YOUR GOAL: Please output the data exactly, without omitting anything.

DATASET EXCERPT:

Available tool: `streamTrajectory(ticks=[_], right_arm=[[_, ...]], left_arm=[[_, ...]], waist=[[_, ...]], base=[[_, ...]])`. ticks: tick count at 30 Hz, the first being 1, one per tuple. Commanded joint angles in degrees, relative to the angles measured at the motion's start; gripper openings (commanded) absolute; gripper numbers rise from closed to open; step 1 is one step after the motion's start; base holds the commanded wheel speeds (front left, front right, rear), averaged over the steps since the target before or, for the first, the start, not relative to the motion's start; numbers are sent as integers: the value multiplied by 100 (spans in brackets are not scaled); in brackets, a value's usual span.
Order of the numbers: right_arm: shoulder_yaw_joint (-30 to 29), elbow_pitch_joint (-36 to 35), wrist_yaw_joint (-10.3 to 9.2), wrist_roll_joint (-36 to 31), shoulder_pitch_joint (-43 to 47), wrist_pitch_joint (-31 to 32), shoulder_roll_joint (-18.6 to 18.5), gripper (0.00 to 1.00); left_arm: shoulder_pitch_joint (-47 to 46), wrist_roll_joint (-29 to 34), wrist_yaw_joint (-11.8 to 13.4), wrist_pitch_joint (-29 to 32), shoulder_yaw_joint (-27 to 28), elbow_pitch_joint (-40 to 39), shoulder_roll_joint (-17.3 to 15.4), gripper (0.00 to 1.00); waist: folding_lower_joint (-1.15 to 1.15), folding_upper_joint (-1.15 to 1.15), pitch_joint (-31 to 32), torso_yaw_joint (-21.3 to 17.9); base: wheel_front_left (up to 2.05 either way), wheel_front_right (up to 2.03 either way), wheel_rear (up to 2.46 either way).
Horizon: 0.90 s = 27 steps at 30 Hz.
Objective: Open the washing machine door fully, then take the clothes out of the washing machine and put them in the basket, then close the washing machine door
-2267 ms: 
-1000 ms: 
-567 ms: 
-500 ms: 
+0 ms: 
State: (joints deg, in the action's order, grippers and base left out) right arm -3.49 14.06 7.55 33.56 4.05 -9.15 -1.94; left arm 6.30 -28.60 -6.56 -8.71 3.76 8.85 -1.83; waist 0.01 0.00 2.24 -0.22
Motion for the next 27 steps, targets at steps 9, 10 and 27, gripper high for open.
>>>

RESULT BELOW:
Available tool: `streamTrajectory(ticks=[_], right_arm=[[_, ...]], left_arm=[[_, ...]], waist=[[_, ...]], base=[[_, ...]])`. ticks: tick count at 30 Hz, the first being 1, one per tuple. Commanded joint angles in degrees, relative to the angles measured at the motion's start; gripper openings (commanded) absolute; gripper numbers rise from closed to open; step 1 is one step after the motion's start; base holds the commanded wheel speeds (front left, front right, rear), averaged over the steps since the target before or, for the first, the start, not relative to the motion's start; numbers are sent as integers: the value multiplied by 100 (spans in brackets are not scaled); in brackets, a value's usual span.
Order of the numbers: right_arm: shoulder_yaw_joint (-30 to 29), elbow_pitch_joint (-36 to 35), wrist_yaw_joint (-10.3 to 9.2), wrist_roll_joint (-36 to 31), shoulder_pitch_joint (-43 to 47), wrist_pitch_joint (-31 to 32), shoulder_roll_joint (-18.6 to 18.5), gripper (0.00 to 1.00); left_arm: shoulder_pitch_joint (-47 to 46), wrist_roll_joint (-29 to 34), wrist_yaw_joint (-11.8 to 13.4), wrist_pitch_joint (-29 to 32), shoulder_yaw_joint (-27 to 28), elbow_pitch_joint (-40 to 39), shoulder_roll_joint (-17.3 to 15.4), gripper (0.00 to 1.00); waist: folding_lower_joint (-1.15 to 1.15), folding_upper_joint (-1.15 to 1.15), pitch_joint (-31 to 32), torso_yaw_joint (-21.3 to 17.9); base: wheel_front_left (up to 2.05 either way), wheel_front_right (up to 2.03 either way), wheel_rear (up to 2.46 either way).
Horizon: 0.90 s = 27 steps at 30 Hz.
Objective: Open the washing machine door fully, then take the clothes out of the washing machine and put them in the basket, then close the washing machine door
-2267 ms: 
-1000 ms: 
-567 ms: 
-500 ms: 
+0 ms: 
State: (joints deg, in the action's order, grippers and base left out) right arm -3.49 14.06 7.55 33.56 4.05 -9.15 -1.94; left arm 6.30 -28.60 -6.56 -8.71 3.76 8.85 -1.83; waist 0.01 0.00 2.24 -0.22
Motion for the next 27 steps, targets at steps 9, 10 and 27, gripper high for open.
>>>

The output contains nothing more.